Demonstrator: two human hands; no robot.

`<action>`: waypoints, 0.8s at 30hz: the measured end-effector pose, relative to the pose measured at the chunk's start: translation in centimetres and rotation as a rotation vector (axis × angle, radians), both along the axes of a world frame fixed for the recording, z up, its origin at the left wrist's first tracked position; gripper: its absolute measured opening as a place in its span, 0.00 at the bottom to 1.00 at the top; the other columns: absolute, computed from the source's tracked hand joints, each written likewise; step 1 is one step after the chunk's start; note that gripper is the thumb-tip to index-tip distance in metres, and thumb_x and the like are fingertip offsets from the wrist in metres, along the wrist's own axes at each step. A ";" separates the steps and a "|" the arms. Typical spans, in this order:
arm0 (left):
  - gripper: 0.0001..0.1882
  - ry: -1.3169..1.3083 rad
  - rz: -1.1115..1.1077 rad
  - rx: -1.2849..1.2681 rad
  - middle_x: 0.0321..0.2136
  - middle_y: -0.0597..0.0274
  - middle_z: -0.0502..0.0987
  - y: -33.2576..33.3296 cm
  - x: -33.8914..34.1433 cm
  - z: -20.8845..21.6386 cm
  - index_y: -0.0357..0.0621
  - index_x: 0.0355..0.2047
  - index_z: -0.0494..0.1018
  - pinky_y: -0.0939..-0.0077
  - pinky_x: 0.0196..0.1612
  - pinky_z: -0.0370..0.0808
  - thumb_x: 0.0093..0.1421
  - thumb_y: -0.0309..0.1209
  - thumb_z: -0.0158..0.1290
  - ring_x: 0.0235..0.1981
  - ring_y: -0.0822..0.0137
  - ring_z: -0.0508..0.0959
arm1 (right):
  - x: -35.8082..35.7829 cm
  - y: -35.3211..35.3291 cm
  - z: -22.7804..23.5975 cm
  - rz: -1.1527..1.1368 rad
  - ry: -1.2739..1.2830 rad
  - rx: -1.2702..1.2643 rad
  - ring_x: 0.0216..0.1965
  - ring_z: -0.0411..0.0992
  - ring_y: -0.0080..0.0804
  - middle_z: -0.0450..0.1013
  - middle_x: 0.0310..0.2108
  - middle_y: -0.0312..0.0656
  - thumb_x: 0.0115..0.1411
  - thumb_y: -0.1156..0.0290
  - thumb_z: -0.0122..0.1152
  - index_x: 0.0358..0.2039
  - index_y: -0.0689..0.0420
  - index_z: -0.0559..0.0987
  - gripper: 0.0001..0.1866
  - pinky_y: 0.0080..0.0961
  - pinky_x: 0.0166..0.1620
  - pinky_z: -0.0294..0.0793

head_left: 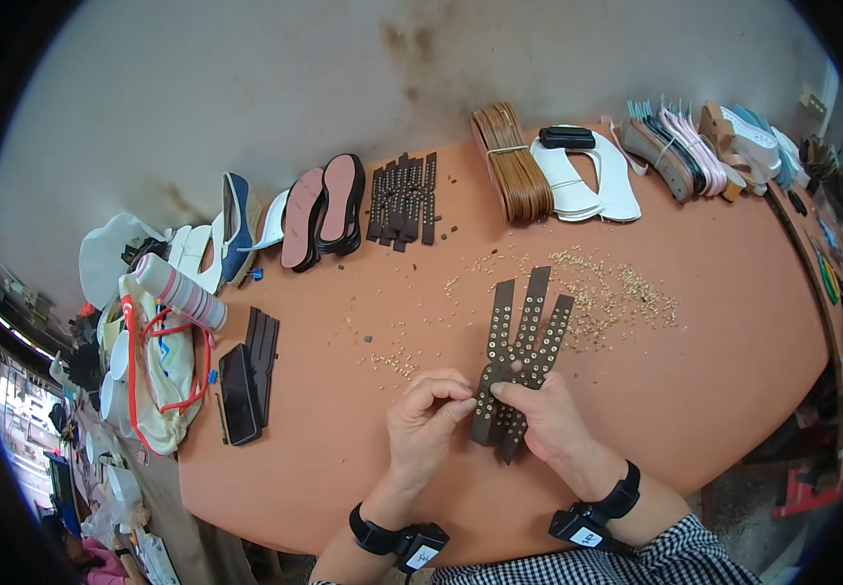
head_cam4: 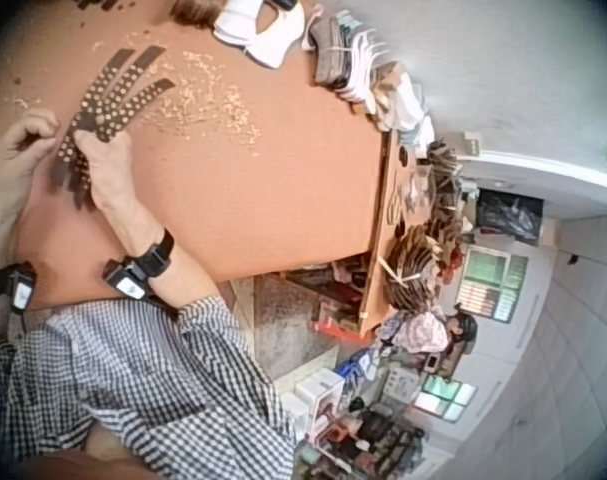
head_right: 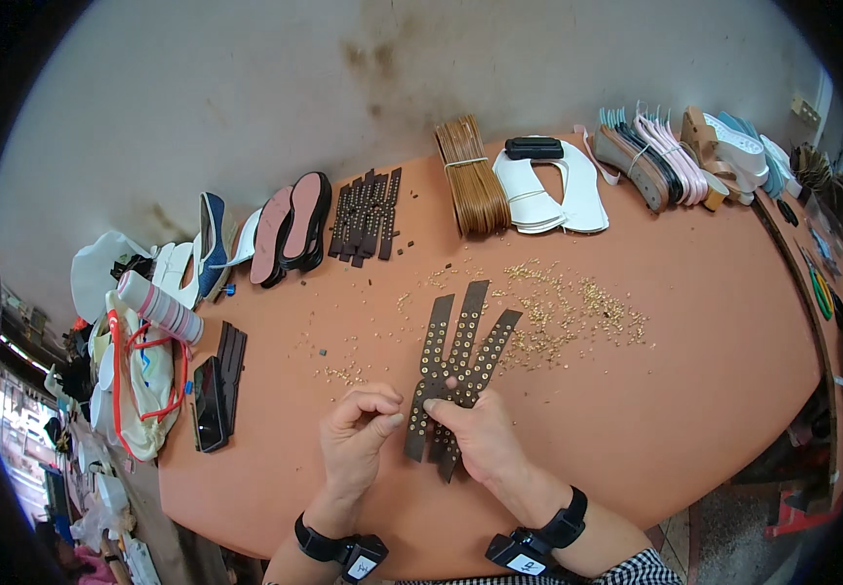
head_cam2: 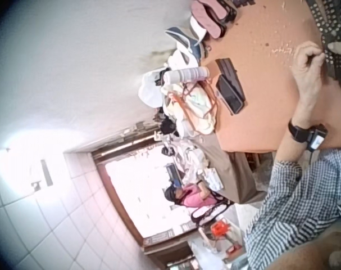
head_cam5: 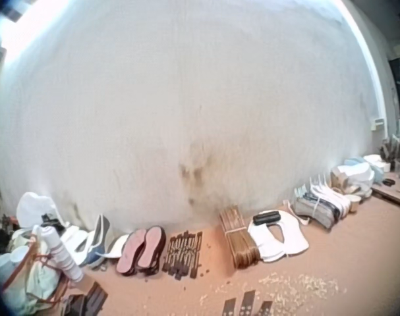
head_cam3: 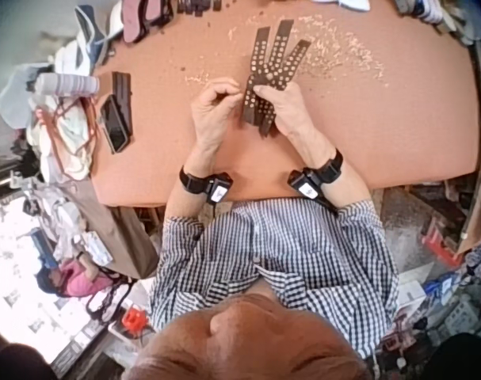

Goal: The recorder is assembling decorative shoe upper components by manually inserting and securing metal eyelets or studs into pre-punched leather straps.

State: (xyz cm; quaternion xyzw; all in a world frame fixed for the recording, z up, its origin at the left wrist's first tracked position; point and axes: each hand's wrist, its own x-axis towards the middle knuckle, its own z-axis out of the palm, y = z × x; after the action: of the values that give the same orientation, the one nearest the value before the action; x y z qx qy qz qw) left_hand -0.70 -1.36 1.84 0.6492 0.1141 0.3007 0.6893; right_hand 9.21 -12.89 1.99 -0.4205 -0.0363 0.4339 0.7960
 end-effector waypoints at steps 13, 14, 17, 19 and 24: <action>0.06 0.040 -0.043 -0.258 0.36 0.64 0.68 -0.1 0.3 -1.2 0.37 0.27 0.74 0.81 0.41 0.69 0.48 0.15 0.56 0.37 0.74 0.69 | -1.0 0.1 0.2 -0.017 -0.094 0.040 0.23 0.71 0.20 0.72 0.27 0.36 0.56 0.80 0.53 0.33 0.62 0.75 0.05 0.17 0.22 0.72; 0.06 0.041 -0.045 -0.255 0.36 0.64 0.68 0.0 0.2 -1.3 0.37 0.27 0.74 0.81 0.42 0.68 0.48 0.15 0.56 0.38 0.74 0.69 | -1.0 0.2 0.1 -0.012 -0.093 0.045 0.23 0.71 0.20 0.72 0.27 0.36 0.56 0.80 0.53 0.33 0.62 0.75 0.05 0.17 0.21 0.72; 0.07 0.036 -0.069 -0.251 0.36 0.64 0.68 -0.1 0.4 -1.1 0.37 0.27 0.74 0.80 0.43 0.68 0.47 0.15 0.56 0.38 0.74 0.69 | -0.9 -0.1 0.7 -0.021 -0.102 0.049 0.23 0.71 0.19 0.72 0.27 0.36 0.56 0.80 0.53 0.33 0.62 0.75 0.05 0.17 0.21 0.72; 0.07 0.043 -0.066 -0.268 0.36 0.63 0.68 0.1 0.2 -1.3 0.37 0.27 0.74 0.80 0.43 0.68 0.47 0.14 0.56 0.38 0.74 0.69 | -1.1 0.1 0.4 -0.013 -0.101 0.043 0.23 0.71 0.19 0.72 0.27 0.35 0.56 0.81 0.52 0.33 0.62 0.75 0.05 0.17 0.22 0.72; 0.07 0.036 -0.081 -0.228 0.36 0.63 0.68 0.3 0.2 -1.2 0.37 0.27 0.74 0.80 0.43 0.68 0.46 0.14 0.57 0.38 0.73 0.69 | -1.1 0.1 0.4 -0.023 -0.135 0.022 0.23 0.69 0.17 0.72 0.26 0.34 0.56 0.81 0.52 0.33 0.62 0.75 0.05 0.15 0.23 0.70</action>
State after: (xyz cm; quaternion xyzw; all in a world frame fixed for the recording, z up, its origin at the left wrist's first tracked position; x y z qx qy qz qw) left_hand -0.46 -1.10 0.67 0.5759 0.1338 0.2458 0.7681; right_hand 8.08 -12.79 2.43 -0.4406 -0.0899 0.3946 0.8013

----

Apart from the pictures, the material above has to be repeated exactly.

__Output of the exercise__
Demonstrator: two human hands; no robot.

`<action>`: waypoints, 0.8s at 30hz: the measured end-effector pose, relative to the pose measured at the chunk's start: translation in centimetres and rotation as a rotation vector (axis × angle, radians), both along the axes of a world frame fixed for the recording, z up, its origin at the left wrist's first tracked position; gripper: its absolute measured opening as a place in its span, 0.00 at the bottom to 1.00 at the top; the other columns: absolute, computed from the source's tracked hand joints, each written likewise; step 1 is one step after the chunk's start; note that gripper is the thumb-tip to index-tip distance in metres, and thumb_x and the like are fingertip offsets from the wrist in metres, along the wrist's own axes at each step. A ";" separates the steps and a "|" the arms. Typical spans, in this order:
arm0 (left):
  - gripper: 0.0001..0.1882
  - ry: -1.3169..1.3083 rad
  - rz: -1.1115..1.1077 rad
  - rx: -1.2849..1.2681 rad
  - middle_x: 0.0321..0.2136
  - middle_y: -0.0597..0.0274
  - middle_z: -0.0502..0.0987
  - y: -33.2576..33.3296 cm
  - x: -33.8914..34.1433 cm
  - z: -20.8845..21.6386 cm
  - index_y: -0.0357..0.0621
  - index_x: 0.0355..0.2047
  - index_z: -0.0494..0.1018
  - pinky_y: -0.0939..-0.0077
  - pinky_x: 0.0196..0.1612
  - pinky_z: -0.0370..0.0808
  - thumb_x: 0.0093..0.1421
  - thumb_y: -0.0309..0.1209
  - thumb_z: -0.0158..0.1290
  - ring_x: 0.0235..0.1981
  - ring_y: -0.0822..0.0137
  - ring_z: -0.0508..0.0959
arm1 (right):
  - x: -35.8082..35.7829 cm
  - y: -35.3211..35.3291 cm
  - z: -22.7804..23.5975 cm
  - rz: -1.1527..1.1368 rad
  - ry: -1.2739..1.2830 rad
  - rx: -1.2702..1.2643 rad
  - ring_x: 0.0216..0.1965
  - ring_z: -0.0411..0.0992
  - ring_y: -0.0080..0.0804
  - middle_z: -0.0450..0.1013
  - middle_x: 0.0310..0.2108
  - middle_y: -0.0312..0.0656
  - thumb_x: 0.0115..0.1411
  - thumb_y: -0.1156..0.0290
  - thumb_z: -0.0122..0.1152
  - index_x: 0.0358..0.2039
  - index_y: -0.0689..0.0420
  - index_z: -0.0559..0.0987
  - gripper: 0.0001..0.1866
  - pinky_y: 0.0080..0.0961
  - pinky_x: 0.0166..0.1620
  - pinky_z: -0.0294..0.0793

head_left: 
head_cam4: 
head_right: 
head_cam2: 
head_cam5: 
head_cam3: 

Goal: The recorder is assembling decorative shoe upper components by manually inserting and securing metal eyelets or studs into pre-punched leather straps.

State: (xyz cm; quaternion xyzw; all in a world frame fixed for the recording, z up, its origin at the left wrist's first tracked position; point and axes: each hand's wrist, its own x-axis towards the middle knuckle, its own z-axis out of the palm, y = z × x; after the action: of the values that give the same orientation, the one nearest the value before the action; x y z qx qy qz qw) left_hand -0.70 -1.36 1.84 0.6492 0.1141 0.3007 0.6893; right_hand 9.21 -12.89 1.99 -0.4205 -0.0363 0.4339 0.7960
 end-effector waypoints at steps 13, 14, 17, 19 and 24: <action>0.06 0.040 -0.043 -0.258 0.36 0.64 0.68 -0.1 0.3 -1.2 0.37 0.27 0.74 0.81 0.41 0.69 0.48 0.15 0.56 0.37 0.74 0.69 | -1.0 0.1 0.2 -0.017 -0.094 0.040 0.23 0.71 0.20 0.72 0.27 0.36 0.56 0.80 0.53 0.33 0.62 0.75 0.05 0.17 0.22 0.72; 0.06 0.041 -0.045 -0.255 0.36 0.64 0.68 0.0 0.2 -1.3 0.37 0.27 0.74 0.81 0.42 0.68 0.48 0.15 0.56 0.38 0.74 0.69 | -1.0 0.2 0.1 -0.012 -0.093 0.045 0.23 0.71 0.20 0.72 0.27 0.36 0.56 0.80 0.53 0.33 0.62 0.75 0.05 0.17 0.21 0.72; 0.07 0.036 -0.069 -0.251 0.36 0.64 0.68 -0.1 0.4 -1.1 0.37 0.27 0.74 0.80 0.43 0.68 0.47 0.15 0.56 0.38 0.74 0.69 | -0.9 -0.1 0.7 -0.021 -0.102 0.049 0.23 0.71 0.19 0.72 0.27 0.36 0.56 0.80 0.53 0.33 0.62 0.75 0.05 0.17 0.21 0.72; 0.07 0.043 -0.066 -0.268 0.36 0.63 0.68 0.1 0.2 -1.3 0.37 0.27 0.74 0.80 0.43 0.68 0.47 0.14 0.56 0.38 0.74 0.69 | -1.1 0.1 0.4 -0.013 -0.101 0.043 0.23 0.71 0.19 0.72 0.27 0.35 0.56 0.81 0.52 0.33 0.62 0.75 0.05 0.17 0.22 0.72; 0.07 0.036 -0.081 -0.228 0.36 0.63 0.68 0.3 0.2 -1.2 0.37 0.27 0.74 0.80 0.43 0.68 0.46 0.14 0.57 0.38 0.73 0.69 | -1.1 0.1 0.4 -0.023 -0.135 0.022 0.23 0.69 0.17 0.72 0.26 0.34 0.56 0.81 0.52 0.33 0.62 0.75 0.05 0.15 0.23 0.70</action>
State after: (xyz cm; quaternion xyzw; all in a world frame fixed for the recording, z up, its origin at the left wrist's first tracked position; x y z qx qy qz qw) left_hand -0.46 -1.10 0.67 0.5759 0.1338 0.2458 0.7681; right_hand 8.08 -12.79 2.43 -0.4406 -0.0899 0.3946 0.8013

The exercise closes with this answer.